ILVA: l’Italia massacrata

 

ILVA: l’Italia massacrata

“Dilettanti allo sbaraglio” è stata una delle definizioni meno offensive nei riguardi del governo Conte, Di Maio e Zingaretti, da me provocatoriamente definito governo Renzi, dal nome di chi li controlla e li gestisce a suo piacere.

La definizione sembra “azzeccata”, ma lo è solo nella prima parte perché ad essere sbaragliati non sono i “dilettanti” ma gli Italiani e l’Italia tutta, che si sta coprendo di ridicolo e si sta giocando quello che rimane della sua capacità industriale.

L’ILVA non è solo una fonte di veleni trascurata per decenni, sin dai tempi in cui si chiamava ITALSIDER, bastano pochi accorgimenti, sicuramente costosi, e la situazione ambientale si può facilmente risolvere (Non si capisce perché non si è fatto prima).

Forse il maggior danno ambientale è stato fatto proprio quando si è scelto il sito dove collocare l’acciaieria, in una zona di Taranto molto bella con masserie, uliveti e una costa con spiagge pulite.

Io, da piccolo andavo a mare da quelle parti e mi divertivo tanto perché c’era un piccolo fiume, il Tara, e a me piaceva buttarmi nelle gelide e limpide acque del fiume e farmi trascinare dalla corrente fin dentro le tiepide acque del mare dai colori stupendi.

Tutto questo è finito da quelle parti ma Taranto aveva bisogno di quell’enorme stabilimento che ha tolto tanta gente dai campi, che davano ottimi prodotti ma con scarsa rimuneratività, grazie alle scellerate politiche agricole dell’epoca. Fu una grande festa per Taranto, ma per l’Italia tutta.

Non possiamo dimenticare però che l’Ilva rappresenta 1,5 punti del già striminzito PIL nazionale, né che dà lavoro, stipendio e possibilità di una vita dignitosa a 20.000 famiglie, che ha commesse significative sul territorio nazionale che, se gli altiforni chiudessero, dovrebbero essere dirottate all’estero con evidente aggravio dei costi dei prodotti finali, che potrebbero andare fuori mercato. Tutto questo senza considerare l’enorme indotto che una fabbrica di quelle dimensioni porta con sé.

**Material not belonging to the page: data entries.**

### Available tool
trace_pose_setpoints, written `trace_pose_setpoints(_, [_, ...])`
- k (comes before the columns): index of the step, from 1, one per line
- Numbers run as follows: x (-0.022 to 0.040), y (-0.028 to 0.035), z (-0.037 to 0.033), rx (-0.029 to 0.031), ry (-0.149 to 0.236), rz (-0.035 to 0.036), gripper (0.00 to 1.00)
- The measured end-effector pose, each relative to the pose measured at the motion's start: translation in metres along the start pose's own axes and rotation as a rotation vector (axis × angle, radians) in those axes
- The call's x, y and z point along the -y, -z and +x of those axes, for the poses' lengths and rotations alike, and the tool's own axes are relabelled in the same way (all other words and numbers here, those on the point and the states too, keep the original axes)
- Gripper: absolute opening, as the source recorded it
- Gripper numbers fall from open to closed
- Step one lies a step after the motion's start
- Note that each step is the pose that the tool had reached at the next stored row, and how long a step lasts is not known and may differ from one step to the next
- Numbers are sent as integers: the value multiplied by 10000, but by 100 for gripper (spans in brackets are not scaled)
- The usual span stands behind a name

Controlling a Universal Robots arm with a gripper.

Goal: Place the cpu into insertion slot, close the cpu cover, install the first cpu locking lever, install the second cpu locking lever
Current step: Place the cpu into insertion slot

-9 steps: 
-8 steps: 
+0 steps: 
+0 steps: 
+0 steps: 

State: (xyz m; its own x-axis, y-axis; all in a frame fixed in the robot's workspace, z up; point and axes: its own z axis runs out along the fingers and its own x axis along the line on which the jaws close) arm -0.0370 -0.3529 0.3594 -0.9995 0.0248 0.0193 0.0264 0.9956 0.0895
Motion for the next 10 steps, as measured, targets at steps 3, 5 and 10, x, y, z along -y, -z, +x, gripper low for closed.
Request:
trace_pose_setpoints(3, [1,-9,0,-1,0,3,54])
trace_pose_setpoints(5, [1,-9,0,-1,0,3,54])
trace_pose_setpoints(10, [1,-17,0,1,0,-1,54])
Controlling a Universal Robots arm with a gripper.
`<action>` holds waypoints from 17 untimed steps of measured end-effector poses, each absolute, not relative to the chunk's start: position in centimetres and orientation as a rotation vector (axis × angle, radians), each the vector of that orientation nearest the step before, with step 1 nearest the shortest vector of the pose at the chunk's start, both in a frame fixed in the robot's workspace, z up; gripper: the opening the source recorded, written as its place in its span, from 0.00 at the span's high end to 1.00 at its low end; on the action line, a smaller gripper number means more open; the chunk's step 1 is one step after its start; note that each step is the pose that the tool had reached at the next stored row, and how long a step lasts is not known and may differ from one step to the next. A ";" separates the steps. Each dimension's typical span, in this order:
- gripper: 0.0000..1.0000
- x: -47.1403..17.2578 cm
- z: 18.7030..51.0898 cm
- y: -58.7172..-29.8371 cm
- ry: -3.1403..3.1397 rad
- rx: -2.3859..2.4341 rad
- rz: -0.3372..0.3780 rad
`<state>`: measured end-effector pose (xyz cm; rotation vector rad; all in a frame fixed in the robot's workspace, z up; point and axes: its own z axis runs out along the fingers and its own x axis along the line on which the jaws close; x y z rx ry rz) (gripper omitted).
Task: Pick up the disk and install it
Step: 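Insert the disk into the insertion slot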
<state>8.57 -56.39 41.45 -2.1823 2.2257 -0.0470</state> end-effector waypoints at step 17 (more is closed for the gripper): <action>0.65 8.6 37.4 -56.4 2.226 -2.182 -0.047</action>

…E il nostro baldo Presidente del Consiglio ha avuto la faccia tosta di andare a Taranto ed incontrare le maestranze per dire che non sapeva che pesci prendere. La conseguenza di questa dichiarazione poteva essere solo una: DIMETTERSI. Infatti se a casa nostra viene un idraulico che davanti al nostro problema dice che non sa come risolverlo, noi lo mandiamo via. La stessa cosa dovrebbe, a maggior ragione, valere per il Presidente del Consiglio, per di più pugliese. Ma ormai la dignità del ruolo è una chimera (Cose di altri tempi!!!).

Accanto all’insipienza, l’incapacità e l’incoscienza della classe politica, però mi ha colpito la pressoché totale assenza del sindacato che continua a non capire la gravità del problema.

Negli anni 70 per una storia profondamente etica andammo a Reggio Calabria per aiutare un popolo ferito nella sua dignità per la sottrazione politica del capoluogo, oggi, se avessi 20 anni di meno, andrei nella mia Taranto per aiutare i miei concittadini a non essere scippati della loro unica risorsa, che tra l’altro è un ‘eccellenza nel mondo, ma per adeguarla alle necessità ambientali affinché nessuno abbia a soffrire per non aver preso accorgimenti utili per la vita e la salute pubblica.

L’ILVA serve a Taranto, ma serve anche a tutta l’Italia e serve inoltre all’Europa che andremo a costruire. Per questo deve restare in vita e deve rimanere italiana.

Voler chiudere l’ILVA vuol dire che usare il termine “dilettanti”, come abbiamo fatto all’inizio è troppo poco, questi sono soltanto dei TRADITORI.